WORK ITEM >> Take the lines from the one containing "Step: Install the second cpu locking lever" through the final line below and restate them exactly. Omit the pictures.
=== MATERIAL PROVIDED ===
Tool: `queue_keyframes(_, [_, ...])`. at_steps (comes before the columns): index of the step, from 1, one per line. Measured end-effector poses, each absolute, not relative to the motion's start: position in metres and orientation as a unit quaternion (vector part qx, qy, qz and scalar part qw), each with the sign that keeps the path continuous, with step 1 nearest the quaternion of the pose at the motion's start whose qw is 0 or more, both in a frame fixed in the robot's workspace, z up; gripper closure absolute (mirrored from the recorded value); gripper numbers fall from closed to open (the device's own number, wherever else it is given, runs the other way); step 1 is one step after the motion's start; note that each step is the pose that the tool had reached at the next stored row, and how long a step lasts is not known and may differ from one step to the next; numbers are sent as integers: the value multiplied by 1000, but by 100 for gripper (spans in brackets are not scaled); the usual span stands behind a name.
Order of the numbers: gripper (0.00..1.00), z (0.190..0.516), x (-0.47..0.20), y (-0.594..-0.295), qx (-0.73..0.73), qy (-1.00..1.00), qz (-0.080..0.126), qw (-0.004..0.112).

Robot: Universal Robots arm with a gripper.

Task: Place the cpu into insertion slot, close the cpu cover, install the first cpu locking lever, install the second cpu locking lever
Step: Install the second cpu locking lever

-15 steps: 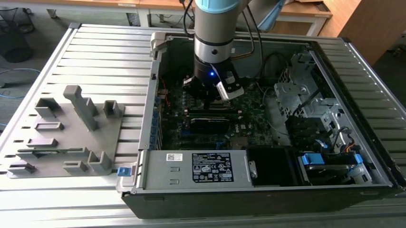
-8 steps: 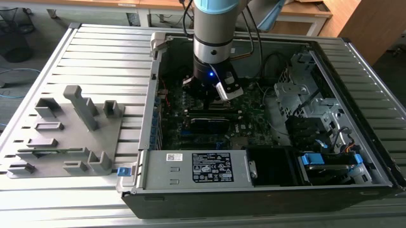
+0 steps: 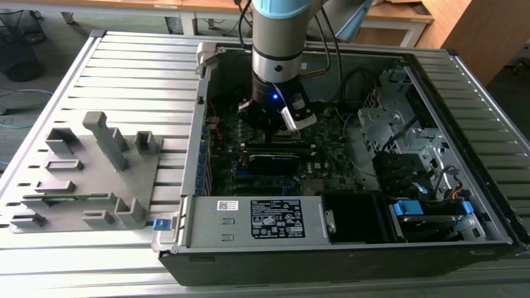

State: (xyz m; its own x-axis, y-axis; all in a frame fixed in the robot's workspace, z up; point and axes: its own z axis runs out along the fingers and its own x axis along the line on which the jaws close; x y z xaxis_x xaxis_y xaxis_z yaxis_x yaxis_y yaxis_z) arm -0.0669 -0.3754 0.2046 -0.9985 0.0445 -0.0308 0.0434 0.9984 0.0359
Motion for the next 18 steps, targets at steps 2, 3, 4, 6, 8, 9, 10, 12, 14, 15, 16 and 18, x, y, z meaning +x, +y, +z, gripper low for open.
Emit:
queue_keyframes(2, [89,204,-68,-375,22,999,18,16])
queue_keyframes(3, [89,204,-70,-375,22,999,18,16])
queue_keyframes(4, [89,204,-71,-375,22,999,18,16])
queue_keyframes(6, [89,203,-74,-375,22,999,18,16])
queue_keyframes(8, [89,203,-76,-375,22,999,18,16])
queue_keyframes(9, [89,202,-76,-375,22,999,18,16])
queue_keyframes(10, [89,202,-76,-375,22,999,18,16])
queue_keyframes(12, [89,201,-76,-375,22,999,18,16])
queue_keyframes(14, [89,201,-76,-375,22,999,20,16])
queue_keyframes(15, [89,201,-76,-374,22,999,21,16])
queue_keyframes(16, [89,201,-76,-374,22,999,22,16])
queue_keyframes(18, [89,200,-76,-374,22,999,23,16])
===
RESULT BELOW >>
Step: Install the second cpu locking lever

-15 steps: 
-8 steps: 
+0 steps: 

State: (xyz m; its own x-axis, y-axis; all in a frame fixed in the robot's workspace, z up; point and axes: its own z axis runs out along the fingers and its own x axis along the line on which the jaws close; x y z xaxis_x xaxis_y xaxis_z yaxis_x yaxis_y yaxis_z) arm -0.0669 -0.3754 0.2046 -0.9985 0.0445 -0.0308 0.0434 0.9984 0.0359
Motion for the next 18 steps, targets at steps 2, 3, 4, 6, 8, 9, 10, 12, 14, 15, 16 and 18, x, y, z meaning +x, +y, +z, gripper low for open.
Emit:
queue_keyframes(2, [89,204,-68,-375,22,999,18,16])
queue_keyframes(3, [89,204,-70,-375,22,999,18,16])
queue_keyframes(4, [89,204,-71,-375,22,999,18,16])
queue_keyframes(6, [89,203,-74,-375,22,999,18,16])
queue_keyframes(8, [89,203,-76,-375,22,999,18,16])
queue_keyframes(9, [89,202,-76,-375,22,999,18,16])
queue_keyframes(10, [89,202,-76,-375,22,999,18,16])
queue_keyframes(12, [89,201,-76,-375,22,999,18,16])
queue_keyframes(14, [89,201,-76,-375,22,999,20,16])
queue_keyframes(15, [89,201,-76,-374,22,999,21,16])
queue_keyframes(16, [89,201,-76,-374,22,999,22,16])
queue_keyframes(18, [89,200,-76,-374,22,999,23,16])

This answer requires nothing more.